(Records contained in a dataset)

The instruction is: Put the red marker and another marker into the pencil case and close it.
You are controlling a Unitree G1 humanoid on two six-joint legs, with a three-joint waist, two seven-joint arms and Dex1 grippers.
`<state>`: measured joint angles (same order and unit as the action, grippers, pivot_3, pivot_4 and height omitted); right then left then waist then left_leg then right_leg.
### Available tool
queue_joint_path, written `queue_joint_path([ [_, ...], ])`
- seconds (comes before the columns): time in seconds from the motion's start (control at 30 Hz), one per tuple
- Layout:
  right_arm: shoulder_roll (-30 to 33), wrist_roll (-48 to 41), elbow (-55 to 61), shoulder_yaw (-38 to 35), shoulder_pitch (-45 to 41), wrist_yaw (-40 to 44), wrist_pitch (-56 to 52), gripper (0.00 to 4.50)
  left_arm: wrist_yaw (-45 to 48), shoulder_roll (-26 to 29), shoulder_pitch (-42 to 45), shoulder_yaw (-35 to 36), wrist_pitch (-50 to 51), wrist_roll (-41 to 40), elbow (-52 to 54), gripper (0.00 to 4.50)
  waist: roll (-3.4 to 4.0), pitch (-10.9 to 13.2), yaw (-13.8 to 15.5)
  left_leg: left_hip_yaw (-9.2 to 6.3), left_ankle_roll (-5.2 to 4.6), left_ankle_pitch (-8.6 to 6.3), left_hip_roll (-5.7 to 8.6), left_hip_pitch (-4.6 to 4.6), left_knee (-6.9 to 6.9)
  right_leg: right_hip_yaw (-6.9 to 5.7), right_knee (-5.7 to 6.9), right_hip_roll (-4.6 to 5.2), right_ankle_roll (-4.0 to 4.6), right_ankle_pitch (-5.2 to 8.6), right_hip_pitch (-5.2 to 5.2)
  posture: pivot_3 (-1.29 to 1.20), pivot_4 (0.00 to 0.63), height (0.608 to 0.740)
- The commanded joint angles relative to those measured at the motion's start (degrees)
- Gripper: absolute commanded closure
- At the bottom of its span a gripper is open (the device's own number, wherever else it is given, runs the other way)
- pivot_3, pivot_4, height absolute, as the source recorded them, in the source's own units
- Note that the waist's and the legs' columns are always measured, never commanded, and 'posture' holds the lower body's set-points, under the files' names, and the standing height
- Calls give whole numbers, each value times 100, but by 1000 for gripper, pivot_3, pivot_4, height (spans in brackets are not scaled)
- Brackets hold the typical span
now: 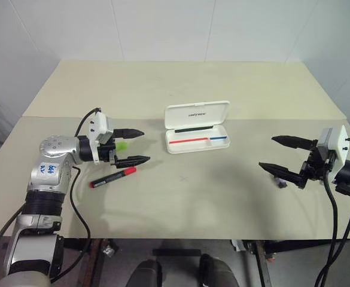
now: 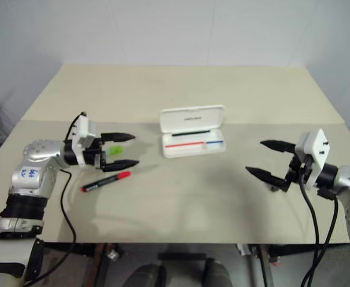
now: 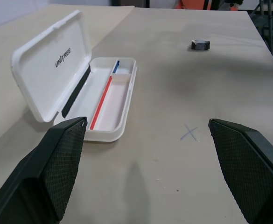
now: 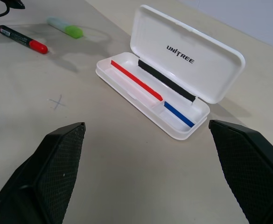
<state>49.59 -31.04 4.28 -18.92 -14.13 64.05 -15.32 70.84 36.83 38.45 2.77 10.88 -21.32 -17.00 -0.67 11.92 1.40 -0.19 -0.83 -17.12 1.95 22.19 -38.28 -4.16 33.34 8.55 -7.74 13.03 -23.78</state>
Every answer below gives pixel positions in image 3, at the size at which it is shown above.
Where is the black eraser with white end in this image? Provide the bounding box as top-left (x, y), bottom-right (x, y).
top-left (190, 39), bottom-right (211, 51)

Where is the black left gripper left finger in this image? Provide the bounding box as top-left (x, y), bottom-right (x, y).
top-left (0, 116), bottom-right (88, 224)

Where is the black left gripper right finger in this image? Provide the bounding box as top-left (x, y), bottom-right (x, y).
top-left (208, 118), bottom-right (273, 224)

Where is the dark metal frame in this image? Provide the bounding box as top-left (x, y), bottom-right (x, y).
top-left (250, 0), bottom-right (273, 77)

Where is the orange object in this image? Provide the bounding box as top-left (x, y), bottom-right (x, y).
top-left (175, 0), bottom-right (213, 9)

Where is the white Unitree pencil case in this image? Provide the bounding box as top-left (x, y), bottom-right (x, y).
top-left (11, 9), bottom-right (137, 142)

* * *

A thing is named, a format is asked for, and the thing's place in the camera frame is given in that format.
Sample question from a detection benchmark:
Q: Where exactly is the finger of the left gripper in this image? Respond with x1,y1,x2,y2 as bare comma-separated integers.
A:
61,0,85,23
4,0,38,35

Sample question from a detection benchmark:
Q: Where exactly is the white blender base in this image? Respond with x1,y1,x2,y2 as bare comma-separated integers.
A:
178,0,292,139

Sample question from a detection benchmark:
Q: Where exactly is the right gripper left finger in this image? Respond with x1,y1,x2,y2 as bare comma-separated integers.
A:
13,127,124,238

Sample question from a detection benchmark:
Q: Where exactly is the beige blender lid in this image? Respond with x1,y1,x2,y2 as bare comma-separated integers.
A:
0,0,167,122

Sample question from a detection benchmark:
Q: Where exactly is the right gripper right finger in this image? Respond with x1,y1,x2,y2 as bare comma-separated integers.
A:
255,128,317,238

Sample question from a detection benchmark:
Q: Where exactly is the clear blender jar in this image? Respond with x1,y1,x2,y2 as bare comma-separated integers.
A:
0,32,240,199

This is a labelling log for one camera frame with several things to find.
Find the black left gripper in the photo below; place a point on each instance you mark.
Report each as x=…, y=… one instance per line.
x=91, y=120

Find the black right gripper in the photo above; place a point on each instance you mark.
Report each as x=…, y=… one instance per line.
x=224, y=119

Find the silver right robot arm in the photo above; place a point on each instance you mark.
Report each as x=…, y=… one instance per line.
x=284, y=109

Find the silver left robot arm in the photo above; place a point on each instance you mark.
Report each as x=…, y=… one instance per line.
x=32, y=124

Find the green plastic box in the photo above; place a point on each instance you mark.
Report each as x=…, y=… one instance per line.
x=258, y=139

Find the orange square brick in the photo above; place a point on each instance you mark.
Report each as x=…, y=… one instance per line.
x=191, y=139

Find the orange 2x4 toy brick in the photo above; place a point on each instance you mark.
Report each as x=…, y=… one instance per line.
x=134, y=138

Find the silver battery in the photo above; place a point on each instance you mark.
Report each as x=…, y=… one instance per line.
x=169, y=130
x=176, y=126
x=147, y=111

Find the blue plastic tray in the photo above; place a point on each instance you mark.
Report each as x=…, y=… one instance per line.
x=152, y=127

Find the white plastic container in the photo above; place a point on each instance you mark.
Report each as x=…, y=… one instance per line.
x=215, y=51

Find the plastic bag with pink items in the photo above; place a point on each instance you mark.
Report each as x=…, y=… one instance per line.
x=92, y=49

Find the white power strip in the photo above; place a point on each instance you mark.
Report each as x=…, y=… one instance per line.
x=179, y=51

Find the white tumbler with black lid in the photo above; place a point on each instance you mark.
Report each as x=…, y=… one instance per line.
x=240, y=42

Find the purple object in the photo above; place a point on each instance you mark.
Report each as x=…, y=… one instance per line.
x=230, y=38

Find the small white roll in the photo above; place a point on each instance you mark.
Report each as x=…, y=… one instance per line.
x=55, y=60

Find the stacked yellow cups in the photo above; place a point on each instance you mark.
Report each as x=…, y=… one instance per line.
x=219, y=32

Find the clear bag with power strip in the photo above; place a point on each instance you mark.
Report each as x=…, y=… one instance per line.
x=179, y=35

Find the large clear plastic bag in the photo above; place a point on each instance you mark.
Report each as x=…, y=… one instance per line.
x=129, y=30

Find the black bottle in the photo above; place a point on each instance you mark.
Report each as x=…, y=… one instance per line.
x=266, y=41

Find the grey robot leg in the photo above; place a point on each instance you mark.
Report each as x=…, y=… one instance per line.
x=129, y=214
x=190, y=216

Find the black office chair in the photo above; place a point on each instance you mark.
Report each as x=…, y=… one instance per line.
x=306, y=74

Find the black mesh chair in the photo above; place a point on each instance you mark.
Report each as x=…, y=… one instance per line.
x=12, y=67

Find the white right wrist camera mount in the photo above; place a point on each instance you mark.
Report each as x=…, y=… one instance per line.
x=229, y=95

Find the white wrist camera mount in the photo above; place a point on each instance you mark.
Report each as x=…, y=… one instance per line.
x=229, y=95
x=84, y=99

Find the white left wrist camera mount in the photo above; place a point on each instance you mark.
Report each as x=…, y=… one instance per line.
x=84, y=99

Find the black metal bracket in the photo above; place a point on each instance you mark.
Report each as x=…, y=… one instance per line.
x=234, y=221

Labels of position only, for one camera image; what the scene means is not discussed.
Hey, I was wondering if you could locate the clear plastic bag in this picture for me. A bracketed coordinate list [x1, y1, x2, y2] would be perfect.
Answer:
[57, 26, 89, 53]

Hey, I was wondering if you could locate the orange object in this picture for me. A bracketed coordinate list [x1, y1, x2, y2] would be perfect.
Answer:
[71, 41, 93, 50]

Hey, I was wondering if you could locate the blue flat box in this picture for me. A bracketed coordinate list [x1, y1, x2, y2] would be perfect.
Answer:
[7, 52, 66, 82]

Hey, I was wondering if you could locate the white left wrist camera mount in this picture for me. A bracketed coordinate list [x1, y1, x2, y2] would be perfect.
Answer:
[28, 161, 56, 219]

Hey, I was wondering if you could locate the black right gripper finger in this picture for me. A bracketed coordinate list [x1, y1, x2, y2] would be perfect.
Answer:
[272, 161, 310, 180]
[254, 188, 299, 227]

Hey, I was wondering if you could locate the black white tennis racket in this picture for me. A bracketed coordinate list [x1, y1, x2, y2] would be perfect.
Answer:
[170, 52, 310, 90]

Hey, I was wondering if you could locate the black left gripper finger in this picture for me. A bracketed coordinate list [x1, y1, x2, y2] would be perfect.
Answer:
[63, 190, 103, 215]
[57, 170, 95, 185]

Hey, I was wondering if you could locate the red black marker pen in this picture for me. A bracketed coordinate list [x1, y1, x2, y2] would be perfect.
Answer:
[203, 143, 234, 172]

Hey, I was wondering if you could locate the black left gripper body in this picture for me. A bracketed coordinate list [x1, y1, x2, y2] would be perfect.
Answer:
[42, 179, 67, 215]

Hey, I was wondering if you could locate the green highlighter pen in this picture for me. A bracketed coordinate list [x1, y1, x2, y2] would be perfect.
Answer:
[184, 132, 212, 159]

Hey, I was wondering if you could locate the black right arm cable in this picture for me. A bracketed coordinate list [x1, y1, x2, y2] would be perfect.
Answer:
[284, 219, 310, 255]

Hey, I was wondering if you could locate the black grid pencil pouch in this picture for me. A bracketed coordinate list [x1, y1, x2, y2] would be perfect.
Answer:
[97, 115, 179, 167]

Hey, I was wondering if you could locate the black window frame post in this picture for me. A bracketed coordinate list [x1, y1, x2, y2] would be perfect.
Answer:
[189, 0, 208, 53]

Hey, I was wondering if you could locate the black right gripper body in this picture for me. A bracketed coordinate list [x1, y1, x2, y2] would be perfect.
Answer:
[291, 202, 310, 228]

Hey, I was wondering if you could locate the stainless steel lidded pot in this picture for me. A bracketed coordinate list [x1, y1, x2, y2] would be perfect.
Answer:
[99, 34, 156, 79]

### Activity
Among the lines above, repeat exactly those from the line with "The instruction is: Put" to the line with "right_arm: shoulder_roll (-30", counting both ends.

### Solution
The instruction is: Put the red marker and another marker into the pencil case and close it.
You are controlling a Unitree G1 humanoid on two six-joint legs, with a three-joint waist, two seven-joint arms and Dex1 grippers.
`<state>`: measured joint angles (same order and unit as the action, grippers, pivot_3, pivot_4 and height omitted); right then left then waist then left_leg then right_leg.
### Available tool
queue_joint_path, written `queue_joint_path([ [_, ...], ])`
- seconds (comes before the columns): time in seconds from the motion's start (control at 30 Hz), one per tuple
- Layout:
  right_arm: shoulder_roll (-30 to 33), wrist_roll (-48 to 41), elbow (-55 to 61), shoulder_yaw (-38 to 35), shoulder_pitch (-45 to 41), wrist_yaw (-40 to 44), wrist_pitch (-56 to 52), gripper (0.00 to 4.50)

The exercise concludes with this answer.